▸ Activity:
Among the entries below, the lines from the one with "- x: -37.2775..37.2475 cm" up to and including the one with "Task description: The" are to be restated exactly, without pictures.

▸ Stored items:
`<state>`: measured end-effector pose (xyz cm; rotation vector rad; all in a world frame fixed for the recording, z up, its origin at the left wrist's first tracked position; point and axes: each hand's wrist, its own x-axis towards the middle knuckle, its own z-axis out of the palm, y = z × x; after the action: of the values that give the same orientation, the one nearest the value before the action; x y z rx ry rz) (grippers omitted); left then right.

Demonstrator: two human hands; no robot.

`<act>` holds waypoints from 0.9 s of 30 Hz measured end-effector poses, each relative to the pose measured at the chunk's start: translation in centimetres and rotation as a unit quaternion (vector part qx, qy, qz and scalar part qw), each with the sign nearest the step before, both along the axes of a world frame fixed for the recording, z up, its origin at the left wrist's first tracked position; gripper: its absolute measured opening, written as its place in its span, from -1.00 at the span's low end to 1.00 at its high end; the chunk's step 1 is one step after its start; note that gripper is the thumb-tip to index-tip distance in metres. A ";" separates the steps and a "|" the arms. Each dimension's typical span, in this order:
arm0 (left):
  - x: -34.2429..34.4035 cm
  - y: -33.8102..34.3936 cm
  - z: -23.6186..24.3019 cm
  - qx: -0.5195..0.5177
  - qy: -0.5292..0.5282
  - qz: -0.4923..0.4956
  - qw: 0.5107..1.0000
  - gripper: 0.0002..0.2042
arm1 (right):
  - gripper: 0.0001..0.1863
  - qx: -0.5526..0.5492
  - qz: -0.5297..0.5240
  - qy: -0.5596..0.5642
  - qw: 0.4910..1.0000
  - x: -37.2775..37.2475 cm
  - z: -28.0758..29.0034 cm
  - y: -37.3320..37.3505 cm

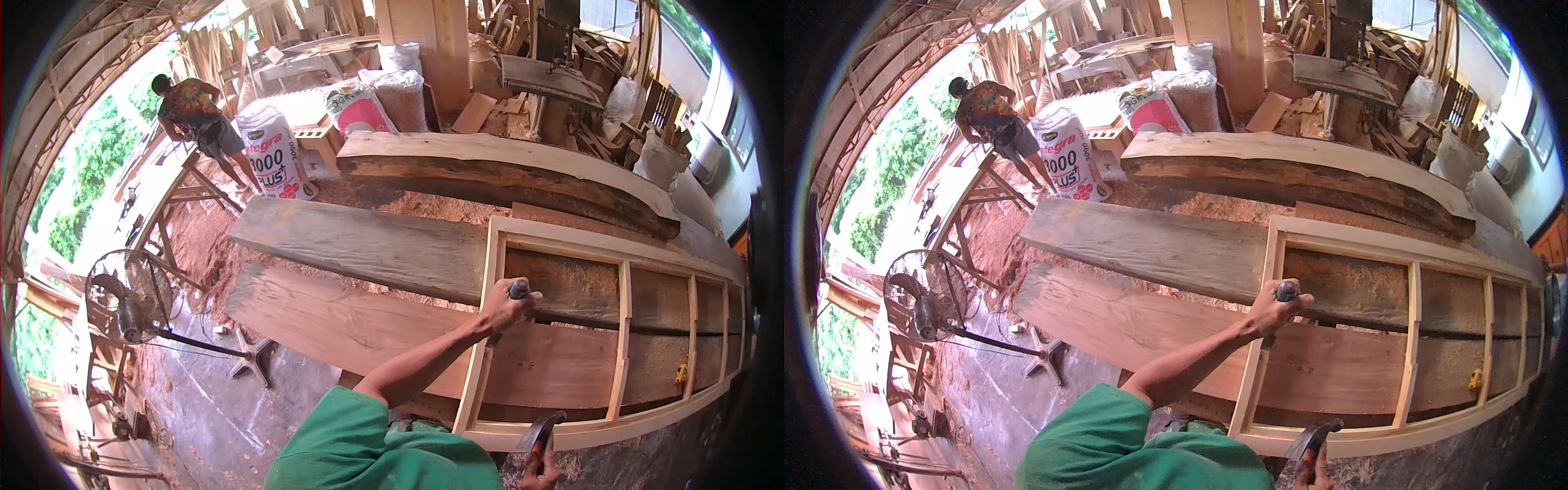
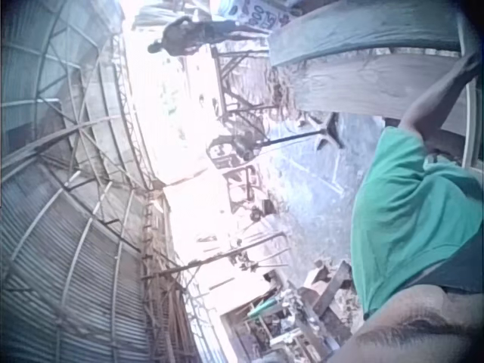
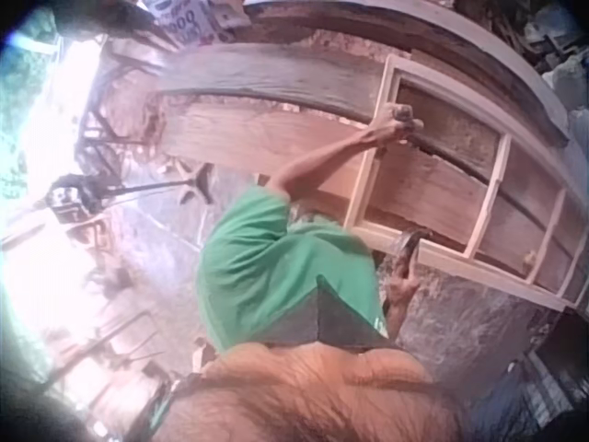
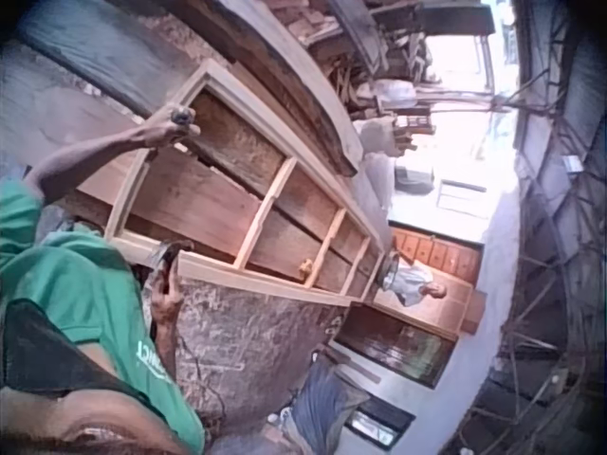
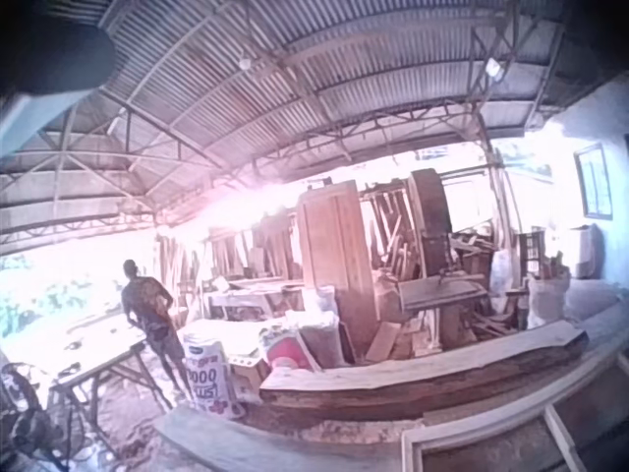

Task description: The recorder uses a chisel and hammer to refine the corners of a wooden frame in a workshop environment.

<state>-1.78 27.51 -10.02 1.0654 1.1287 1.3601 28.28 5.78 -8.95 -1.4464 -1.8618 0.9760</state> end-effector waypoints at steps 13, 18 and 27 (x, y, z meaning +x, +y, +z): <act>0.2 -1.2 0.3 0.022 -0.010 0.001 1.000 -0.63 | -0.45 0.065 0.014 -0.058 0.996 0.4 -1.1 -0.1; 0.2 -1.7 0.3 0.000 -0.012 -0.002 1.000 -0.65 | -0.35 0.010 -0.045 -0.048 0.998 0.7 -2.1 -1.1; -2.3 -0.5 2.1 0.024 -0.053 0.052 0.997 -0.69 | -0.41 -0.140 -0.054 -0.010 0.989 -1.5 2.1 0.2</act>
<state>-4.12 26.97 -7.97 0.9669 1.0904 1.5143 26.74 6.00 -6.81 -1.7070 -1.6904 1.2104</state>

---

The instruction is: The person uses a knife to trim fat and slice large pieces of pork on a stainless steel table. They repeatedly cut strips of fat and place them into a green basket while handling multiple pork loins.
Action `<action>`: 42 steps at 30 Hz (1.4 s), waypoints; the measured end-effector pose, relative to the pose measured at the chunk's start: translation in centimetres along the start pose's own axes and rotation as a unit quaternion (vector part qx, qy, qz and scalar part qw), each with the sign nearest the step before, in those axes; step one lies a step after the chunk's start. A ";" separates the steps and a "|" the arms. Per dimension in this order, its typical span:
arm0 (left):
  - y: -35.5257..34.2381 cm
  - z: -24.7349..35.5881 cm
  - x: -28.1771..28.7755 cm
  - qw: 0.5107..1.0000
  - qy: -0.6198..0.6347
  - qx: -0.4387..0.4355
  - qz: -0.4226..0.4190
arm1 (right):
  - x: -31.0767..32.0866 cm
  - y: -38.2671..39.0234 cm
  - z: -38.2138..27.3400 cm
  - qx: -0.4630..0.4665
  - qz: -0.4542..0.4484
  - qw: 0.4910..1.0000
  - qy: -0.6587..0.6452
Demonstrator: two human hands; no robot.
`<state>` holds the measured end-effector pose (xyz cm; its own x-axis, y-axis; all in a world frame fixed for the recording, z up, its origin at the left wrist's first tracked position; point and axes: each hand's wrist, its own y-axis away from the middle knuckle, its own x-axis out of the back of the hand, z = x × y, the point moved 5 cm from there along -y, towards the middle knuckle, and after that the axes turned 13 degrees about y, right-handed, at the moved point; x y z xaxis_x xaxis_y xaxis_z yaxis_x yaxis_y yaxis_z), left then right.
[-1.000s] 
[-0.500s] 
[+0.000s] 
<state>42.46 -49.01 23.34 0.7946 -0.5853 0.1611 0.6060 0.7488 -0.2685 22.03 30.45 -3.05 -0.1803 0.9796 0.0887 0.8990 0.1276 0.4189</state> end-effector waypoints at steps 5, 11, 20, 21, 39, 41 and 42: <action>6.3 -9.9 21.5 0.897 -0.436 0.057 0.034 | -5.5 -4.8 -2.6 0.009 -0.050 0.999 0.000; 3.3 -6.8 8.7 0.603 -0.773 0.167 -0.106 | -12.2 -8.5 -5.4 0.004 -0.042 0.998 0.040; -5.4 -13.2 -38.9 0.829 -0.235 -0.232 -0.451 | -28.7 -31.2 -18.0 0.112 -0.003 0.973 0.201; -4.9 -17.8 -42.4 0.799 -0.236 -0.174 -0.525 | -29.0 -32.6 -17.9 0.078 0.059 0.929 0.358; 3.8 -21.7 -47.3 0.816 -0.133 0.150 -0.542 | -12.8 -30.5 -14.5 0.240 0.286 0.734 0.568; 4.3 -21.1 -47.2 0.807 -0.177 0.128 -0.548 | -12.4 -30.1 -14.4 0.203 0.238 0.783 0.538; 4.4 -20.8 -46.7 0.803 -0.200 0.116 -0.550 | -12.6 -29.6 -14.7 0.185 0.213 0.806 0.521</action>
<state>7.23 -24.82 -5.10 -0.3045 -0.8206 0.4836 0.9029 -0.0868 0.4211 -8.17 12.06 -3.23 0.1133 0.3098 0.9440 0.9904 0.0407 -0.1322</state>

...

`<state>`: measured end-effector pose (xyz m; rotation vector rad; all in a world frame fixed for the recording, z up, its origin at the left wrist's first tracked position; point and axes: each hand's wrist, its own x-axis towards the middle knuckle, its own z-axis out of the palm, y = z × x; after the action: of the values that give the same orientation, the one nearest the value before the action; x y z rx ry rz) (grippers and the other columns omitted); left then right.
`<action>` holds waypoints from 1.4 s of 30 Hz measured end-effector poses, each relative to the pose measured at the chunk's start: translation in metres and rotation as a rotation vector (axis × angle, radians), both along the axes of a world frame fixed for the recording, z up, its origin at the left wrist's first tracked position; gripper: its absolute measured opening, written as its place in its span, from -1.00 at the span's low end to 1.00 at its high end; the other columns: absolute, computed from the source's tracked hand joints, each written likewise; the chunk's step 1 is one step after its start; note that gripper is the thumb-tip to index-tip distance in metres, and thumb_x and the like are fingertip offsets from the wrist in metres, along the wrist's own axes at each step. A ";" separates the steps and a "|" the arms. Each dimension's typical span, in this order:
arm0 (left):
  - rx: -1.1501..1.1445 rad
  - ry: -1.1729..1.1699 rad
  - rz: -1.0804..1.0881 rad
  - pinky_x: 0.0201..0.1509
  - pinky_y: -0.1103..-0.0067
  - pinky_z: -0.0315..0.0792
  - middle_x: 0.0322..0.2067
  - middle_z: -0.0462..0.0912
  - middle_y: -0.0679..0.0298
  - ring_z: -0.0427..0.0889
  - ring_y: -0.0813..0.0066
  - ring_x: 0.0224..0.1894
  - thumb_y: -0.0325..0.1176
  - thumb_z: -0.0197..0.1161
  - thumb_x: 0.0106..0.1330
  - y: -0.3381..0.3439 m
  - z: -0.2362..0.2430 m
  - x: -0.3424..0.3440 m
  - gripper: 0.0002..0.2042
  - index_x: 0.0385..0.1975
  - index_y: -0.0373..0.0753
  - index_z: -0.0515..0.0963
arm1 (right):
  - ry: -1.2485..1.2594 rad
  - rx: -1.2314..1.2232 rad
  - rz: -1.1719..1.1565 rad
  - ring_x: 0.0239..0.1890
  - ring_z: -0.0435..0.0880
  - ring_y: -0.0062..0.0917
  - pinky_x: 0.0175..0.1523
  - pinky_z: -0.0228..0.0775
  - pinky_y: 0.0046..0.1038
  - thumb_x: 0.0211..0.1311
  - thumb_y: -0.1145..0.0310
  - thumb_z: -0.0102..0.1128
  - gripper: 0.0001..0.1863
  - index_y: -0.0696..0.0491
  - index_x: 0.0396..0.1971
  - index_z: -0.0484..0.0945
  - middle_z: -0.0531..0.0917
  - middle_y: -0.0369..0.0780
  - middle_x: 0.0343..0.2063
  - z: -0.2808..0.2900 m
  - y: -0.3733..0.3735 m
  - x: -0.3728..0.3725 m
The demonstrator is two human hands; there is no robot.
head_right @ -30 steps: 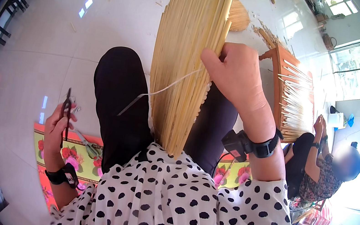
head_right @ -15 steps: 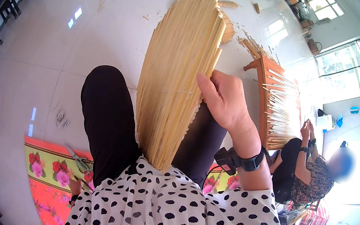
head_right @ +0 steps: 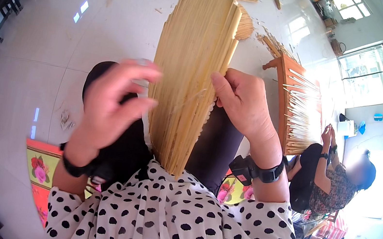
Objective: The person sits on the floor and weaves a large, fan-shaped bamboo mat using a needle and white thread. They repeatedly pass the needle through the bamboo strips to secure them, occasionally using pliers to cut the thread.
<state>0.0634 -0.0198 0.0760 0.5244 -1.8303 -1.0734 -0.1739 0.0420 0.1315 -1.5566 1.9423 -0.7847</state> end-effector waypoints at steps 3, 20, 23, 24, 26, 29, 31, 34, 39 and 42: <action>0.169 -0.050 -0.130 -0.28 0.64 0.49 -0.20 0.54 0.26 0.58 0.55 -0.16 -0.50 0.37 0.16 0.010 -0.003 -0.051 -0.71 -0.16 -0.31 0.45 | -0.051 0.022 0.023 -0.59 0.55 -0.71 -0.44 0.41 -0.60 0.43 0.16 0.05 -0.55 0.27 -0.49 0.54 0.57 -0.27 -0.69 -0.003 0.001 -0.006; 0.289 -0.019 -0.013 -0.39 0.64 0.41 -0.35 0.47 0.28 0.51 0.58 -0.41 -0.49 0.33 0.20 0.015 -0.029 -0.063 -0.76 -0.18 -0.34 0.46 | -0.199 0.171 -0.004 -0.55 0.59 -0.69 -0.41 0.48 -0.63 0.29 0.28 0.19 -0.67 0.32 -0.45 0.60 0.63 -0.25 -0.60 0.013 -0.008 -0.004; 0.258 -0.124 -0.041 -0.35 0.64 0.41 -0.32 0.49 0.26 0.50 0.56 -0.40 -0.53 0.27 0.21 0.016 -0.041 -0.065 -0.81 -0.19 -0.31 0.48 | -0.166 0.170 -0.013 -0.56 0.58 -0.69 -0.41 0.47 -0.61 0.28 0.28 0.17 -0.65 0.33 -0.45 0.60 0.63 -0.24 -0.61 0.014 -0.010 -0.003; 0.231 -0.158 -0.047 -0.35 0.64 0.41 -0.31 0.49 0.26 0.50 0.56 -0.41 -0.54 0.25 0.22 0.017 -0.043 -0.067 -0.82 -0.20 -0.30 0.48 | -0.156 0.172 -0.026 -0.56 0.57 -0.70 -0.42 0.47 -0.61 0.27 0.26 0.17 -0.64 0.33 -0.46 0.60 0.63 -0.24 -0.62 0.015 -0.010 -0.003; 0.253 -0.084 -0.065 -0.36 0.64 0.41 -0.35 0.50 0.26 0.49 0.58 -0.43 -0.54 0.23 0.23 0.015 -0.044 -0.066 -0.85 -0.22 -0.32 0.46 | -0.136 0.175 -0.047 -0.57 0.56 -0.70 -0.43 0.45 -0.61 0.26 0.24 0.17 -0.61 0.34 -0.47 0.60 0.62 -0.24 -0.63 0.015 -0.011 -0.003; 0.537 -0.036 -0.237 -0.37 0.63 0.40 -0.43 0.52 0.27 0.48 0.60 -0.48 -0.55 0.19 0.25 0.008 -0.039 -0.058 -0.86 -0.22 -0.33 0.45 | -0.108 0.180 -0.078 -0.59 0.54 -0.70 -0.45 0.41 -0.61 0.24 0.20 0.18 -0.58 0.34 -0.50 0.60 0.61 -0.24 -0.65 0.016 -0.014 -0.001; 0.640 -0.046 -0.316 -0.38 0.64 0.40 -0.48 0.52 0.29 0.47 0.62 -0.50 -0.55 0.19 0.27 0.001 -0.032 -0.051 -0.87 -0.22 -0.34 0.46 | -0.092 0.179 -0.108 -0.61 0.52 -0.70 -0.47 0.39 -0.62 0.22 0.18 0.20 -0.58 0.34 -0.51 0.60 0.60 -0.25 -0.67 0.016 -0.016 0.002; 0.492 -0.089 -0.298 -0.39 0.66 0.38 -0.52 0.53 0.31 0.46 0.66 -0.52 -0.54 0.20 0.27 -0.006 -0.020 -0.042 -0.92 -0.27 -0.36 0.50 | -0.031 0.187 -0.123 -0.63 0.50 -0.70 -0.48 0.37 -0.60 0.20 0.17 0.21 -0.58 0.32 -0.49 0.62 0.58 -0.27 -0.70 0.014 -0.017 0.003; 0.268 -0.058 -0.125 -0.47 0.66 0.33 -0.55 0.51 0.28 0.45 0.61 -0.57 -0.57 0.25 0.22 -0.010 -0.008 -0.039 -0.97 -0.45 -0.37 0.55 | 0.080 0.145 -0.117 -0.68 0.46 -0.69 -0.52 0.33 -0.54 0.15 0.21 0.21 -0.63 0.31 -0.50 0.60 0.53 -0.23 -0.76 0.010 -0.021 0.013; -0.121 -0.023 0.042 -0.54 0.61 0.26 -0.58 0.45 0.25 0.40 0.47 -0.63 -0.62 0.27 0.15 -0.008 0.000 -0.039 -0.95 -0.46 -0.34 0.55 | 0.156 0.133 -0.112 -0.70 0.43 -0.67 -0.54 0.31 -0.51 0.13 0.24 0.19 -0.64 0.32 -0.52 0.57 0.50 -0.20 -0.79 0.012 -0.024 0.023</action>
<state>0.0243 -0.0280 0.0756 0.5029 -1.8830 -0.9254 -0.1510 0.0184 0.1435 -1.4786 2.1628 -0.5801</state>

▸ Result for this task:
  - x: -37.2775..37.2475 cm
  - z: -28.0758..29.0034 cm
  - y: -37.3320..37.3505 cm


Task description: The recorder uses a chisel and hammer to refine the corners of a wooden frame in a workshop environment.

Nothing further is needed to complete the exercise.